**Problem to solve**
Pull out from the material below all lines with "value".

**Dataset section**
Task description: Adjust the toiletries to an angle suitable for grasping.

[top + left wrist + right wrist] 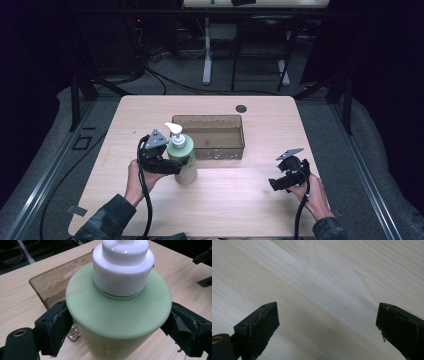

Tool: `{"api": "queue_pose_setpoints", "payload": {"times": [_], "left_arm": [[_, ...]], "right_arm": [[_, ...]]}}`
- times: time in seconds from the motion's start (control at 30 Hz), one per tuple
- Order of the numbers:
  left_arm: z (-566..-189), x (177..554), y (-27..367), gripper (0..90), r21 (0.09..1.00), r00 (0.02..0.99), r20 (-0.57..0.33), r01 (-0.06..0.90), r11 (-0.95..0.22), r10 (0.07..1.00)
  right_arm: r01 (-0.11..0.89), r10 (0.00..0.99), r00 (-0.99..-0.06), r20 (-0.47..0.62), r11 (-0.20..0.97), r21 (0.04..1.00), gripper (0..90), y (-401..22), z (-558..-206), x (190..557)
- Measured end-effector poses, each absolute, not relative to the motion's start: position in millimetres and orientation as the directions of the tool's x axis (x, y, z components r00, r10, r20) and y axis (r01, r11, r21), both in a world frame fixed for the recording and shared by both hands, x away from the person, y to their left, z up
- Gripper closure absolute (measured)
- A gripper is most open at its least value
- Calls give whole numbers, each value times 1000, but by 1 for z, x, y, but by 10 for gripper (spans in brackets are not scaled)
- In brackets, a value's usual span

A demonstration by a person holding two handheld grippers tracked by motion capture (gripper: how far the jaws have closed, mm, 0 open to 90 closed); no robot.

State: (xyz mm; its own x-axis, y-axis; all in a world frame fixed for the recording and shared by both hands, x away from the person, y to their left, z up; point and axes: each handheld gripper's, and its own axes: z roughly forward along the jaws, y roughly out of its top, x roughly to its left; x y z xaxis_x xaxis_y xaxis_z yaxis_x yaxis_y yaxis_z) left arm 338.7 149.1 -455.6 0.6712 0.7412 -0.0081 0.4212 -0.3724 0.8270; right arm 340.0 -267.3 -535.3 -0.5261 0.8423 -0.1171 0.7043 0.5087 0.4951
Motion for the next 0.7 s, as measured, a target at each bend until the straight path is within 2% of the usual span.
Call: {"api": "queue_pose_setpoints", "payload": {"times": [0.13,0.27,0.43,0.5,0.7], "left_arm": [[-455,337,148,123,824,665,-11,429,-370,747],[-455,337,151,118,831,689,15,394,-392,725],[-453,345,160,0,832,739,-13,381,-402,674],[-454,351,164,0,825,771,-48,389,-411,635],[-456,361,171,0,836,818,-57,352,-420,573]], "right_arm": [[704,842,-527,-116,508,496,42,-268,-535,340],[702,842,-527,-116,509,498,42,-268,-535,339],[702,841,-528,-116,509,498,42,-268,-534,339],[699,839,-531,-117,512,499,42,-268,-534,339],[703,839,-533,-110,511,494,41,-267,-536,340]]}}
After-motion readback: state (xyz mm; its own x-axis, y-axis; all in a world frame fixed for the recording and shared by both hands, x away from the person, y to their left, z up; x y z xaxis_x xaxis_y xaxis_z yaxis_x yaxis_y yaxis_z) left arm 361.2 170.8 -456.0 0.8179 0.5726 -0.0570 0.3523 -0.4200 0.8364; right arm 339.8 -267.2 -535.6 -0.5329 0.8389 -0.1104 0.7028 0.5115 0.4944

**Answer to the problem**
- A gripper is most open at its least value
- Calls give whole numbers, each value times 1000, but by 1 for z, x, y, but by 10 for gripper (spans in brackets are not scaled)
- In brackets, a value's usual span

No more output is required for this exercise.